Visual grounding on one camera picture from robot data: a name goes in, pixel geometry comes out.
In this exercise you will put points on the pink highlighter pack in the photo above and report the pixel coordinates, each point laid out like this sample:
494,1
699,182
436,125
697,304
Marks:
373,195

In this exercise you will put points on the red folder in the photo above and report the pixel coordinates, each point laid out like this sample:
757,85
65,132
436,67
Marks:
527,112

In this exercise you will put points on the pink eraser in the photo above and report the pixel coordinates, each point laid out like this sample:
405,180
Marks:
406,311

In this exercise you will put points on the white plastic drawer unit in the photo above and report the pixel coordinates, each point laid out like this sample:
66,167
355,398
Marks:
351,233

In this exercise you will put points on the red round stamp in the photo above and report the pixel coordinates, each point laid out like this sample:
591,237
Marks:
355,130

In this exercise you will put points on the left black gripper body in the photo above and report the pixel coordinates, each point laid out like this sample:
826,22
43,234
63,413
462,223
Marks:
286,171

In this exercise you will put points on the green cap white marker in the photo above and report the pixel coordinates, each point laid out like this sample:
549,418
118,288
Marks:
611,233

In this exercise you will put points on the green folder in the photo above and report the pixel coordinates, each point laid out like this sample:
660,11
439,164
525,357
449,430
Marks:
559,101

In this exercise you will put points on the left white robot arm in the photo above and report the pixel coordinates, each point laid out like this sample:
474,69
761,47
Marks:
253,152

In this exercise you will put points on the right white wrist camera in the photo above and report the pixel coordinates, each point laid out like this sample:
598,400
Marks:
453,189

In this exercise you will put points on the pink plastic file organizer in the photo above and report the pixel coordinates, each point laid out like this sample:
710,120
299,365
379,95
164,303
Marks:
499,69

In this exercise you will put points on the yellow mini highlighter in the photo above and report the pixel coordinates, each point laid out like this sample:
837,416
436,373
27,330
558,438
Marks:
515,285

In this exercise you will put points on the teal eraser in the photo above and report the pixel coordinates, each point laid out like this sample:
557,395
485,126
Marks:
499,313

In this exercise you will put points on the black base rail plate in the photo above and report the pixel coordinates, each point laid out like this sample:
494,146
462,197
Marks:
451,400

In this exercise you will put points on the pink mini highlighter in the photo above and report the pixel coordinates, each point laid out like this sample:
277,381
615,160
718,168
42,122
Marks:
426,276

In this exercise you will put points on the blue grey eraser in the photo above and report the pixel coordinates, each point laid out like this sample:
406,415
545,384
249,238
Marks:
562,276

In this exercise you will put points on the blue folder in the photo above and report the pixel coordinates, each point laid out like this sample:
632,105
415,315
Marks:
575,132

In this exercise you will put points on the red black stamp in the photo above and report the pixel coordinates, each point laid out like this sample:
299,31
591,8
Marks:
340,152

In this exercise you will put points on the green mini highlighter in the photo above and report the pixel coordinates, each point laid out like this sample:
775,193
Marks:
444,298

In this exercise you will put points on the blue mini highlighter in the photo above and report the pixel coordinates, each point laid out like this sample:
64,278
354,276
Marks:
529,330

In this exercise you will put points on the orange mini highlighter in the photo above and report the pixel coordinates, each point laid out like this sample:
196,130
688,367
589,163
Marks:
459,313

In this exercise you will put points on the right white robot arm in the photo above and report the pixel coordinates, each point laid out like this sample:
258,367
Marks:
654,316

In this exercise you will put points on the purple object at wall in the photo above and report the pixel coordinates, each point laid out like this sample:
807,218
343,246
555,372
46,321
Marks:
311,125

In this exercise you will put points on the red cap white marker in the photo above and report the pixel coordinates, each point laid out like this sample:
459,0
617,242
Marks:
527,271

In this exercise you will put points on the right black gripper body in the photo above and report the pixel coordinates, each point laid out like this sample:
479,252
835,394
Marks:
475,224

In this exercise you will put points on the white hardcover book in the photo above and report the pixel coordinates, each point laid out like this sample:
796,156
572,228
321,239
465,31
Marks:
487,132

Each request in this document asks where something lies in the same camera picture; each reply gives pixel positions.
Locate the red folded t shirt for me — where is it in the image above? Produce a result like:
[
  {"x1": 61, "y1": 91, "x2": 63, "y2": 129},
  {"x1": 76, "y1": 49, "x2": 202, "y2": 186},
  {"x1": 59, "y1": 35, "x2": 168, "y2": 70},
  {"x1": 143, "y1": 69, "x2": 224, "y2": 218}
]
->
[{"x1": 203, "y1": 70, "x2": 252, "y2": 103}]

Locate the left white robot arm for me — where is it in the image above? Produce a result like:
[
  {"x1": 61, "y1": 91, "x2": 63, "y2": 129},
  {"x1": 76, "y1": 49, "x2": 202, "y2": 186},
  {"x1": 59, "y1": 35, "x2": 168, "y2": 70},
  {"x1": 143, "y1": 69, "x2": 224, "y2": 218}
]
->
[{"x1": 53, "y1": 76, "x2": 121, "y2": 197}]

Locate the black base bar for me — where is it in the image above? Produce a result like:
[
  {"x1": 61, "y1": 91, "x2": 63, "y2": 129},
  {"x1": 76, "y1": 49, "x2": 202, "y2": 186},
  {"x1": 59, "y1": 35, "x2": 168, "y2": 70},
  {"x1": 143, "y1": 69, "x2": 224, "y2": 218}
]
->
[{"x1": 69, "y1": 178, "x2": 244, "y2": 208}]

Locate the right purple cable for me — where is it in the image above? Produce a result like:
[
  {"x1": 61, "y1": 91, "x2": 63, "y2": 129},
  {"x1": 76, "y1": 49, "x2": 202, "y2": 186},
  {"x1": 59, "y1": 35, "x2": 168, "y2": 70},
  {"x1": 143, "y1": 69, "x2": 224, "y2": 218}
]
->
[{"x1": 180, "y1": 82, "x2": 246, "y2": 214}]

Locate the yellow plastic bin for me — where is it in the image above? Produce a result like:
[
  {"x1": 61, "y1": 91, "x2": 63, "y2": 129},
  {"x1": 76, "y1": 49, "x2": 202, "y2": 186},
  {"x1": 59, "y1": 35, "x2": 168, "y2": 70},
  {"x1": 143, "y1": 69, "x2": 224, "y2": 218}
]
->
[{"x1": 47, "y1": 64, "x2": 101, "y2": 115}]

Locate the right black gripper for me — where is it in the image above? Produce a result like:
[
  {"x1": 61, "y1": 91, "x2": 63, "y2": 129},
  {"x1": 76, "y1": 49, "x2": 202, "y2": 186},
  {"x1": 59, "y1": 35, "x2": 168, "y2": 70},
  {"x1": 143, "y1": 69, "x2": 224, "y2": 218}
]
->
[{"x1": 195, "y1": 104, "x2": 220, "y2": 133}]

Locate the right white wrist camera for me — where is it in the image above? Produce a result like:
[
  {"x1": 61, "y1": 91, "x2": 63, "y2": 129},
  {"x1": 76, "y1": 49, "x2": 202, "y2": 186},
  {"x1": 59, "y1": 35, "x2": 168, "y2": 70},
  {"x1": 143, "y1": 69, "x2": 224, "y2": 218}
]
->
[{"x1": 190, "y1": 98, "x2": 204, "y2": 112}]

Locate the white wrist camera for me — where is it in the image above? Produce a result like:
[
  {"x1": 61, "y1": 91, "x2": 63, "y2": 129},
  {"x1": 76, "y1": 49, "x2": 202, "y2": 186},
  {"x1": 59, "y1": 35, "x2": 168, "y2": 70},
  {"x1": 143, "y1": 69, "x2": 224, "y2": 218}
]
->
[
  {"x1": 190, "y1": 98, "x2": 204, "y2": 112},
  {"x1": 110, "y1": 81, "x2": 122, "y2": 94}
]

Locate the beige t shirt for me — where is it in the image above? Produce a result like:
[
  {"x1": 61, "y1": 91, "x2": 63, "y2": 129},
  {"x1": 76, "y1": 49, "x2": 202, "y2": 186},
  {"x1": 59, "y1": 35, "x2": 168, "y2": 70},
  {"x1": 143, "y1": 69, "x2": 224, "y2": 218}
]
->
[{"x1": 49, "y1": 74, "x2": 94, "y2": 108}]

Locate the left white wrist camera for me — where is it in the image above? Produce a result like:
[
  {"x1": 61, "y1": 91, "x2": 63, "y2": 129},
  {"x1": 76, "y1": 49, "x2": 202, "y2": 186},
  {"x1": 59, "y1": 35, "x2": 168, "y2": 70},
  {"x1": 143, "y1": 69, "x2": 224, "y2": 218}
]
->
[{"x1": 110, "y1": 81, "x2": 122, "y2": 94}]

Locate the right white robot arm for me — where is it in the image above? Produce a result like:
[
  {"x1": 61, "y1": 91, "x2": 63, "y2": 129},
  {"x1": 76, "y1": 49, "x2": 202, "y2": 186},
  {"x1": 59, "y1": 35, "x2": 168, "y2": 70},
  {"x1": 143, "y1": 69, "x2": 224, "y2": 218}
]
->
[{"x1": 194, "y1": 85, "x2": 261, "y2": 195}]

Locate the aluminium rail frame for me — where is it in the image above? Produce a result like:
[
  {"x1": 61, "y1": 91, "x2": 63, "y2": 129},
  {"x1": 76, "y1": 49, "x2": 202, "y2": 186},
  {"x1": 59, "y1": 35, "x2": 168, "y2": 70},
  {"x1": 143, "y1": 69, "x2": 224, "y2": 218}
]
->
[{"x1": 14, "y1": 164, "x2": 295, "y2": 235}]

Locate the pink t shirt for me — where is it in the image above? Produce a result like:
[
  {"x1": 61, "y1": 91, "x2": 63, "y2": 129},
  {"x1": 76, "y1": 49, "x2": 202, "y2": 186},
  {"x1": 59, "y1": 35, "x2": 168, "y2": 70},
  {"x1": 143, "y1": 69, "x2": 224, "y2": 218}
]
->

- _What you need to do_
Beginning with the line that contains "Locate the aluminium", retype every remaining line of the listing exactly, ending with the last one.

- _Problem solution_
Locate the aluminium rail frame for me — where is it in the image above? Produce a result like:
[
  {"x1": 61, "y1": 91, "x2": 63, "y2": 129},
  {"x1": 76, "y1": 49, "x2": 202, "y2": 186},
  {"x1": 59, "y1": 35, "x2": 168, "y2": 70},
  {"x1": 143, "y1": 69, "x2": 224, "y2": 218}
]
->
[{"x1": 14, "y1": 164, "x2": 295, "y2": 235}]

Locate the pink t shirt for me — where is it in the image above? Produce a result like:
[
  {"x1": 61, "y1": 91, "x2": 63, "y2": 129},
  {"x1": 76, "y1": 49, "x2": 202, "y2": 186},
  {"x1": 59, "y1": 35, "x2": 168, "y2": 70},
  {"x1": 143, "y1": 69, "x2": 224, "y2": 218}
]
->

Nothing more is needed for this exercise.